Work request:
Output the data exactly, with every line intact.

----------

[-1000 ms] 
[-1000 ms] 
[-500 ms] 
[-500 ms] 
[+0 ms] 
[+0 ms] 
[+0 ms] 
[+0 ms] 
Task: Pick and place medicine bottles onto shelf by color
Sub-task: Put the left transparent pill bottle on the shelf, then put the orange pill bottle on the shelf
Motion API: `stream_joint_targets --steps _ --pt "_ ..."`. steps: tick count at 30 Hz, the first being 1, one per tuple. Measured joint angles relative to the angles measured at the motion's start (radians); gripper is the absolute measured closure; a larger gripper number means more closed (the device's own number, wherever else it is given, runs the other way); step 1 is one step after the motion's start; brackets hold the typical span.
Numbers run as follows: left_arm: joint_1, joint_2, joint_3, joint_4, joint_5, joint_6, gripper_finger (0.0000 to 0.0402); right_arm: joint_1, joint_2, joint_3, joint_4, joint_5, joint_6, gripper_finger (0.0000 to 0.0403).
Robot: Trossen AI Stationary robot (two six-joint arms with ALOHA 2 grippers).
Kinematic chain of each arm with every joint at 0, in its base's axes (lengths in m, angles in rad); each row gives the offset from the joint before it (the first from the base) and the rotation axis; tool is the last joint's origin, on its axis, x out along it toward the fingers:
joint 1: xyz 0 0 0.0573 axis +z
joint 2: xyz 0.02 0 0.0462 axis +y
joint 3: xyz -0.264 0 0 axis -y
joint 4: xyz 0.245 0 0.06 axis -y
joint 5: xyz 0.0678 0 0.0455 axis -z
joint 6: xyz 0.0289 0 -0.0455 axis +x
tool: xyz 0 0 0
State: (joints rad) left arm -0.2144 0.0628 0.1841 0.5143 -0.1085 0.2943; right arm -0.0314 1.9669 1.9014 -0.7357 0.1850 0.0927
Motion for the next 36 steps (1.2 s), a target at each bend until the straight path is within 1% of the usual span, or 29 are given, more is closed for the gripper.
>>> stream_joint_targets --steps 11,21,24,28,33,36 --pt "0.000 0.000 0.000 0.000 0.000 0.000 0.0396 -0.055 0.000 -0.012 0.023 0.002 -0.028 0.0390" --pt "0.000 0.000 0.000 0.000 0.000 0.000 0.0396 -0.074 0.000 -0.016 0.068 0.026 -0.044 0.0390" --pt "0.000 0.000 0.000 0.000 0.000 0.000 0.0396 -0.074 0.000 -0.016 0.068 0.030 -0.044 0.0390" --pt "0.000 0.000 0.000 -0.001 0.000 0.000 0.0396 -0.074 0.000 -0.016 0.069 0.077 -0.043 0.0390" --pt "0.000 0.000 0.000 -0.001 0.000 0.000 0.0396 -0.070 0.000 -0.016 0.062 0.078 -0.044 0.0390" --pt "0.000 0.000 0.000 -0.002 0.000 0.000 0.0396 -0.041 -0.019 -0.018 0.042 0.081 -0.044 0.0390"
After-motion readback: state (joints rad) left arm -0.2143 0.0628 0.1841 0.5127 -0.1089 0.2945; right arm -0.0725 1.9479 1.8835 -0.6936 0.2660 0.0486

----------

Output:
[-1000 ms] 
[-1000 ms] 
[-500 ms] 
[-500 ms] 
[+0 ms] 
[+0 ms] 
[+0 ms] 
[+0 ms] 
Task: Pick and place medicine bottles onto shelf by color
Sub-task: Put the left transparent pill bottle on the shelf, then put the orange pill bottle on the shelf
Motion API: `stream_joint_targets --steps _ --pt "_ ..."`. steps: tick count at 30 Hz, the first being 1, one per tuple. Measured joint angles relative to the angles measured at the motion's start (radians); gripper is the absolute measured closure; a larger gripper number means more closed (the device's own number, wherever else it is given, runs the other way); step 1 is one step after the motion's start; brackets hold the typical span.
Numbers run as follows: left_arm: joint_1, joint_2, joint_3, joint_4, joint_5, joint_6, gripper_finger (0.0000 to 0.0402); right_arm: joint_1, joint_2, joint_3, joint_4, joint_5, joint_6, gripper_finger (0.0000 to 0.0403).
Robot: Trossen AI Stationary robot (two six-joint arms with ALOHA 2 grippers).
Kinematic chain of each arm with every joint at 0, in its base's axes (lengths in m, angles in rad); each row gives the offset from the joint before it (the first from the base) and the rotation axis; tool is the last joint's origin, on its axis, x out along it toward the fingers:
joint 1: xyz 0 0 0.0573 axis +z
joint 2: xyz 0.02 0 0.0462 axis +y
joint 3: xyz -0.264 0 0 axis -y
joint 4: xyz 0.245 0 0.06 axis -y
joint 5: xyz 0.0678 0 0.0455 axis -z
joint 6: xyz 0.0289 0 -0.0455 axis +x
tool: xyz 0 0 0
State: (joints rad) left arm -0.2144 0.0628 0.1841 0.5143 -0.1085 0.2943; right arm -0.0314 1.9669 1.9014 -0.7357 0.1850 0.0927
Motion for the next 36 steps (1.2 s), a target at each bend until the straight path is within 1% of the usual span, or 29 are given, more is closed for the gripper.
>>> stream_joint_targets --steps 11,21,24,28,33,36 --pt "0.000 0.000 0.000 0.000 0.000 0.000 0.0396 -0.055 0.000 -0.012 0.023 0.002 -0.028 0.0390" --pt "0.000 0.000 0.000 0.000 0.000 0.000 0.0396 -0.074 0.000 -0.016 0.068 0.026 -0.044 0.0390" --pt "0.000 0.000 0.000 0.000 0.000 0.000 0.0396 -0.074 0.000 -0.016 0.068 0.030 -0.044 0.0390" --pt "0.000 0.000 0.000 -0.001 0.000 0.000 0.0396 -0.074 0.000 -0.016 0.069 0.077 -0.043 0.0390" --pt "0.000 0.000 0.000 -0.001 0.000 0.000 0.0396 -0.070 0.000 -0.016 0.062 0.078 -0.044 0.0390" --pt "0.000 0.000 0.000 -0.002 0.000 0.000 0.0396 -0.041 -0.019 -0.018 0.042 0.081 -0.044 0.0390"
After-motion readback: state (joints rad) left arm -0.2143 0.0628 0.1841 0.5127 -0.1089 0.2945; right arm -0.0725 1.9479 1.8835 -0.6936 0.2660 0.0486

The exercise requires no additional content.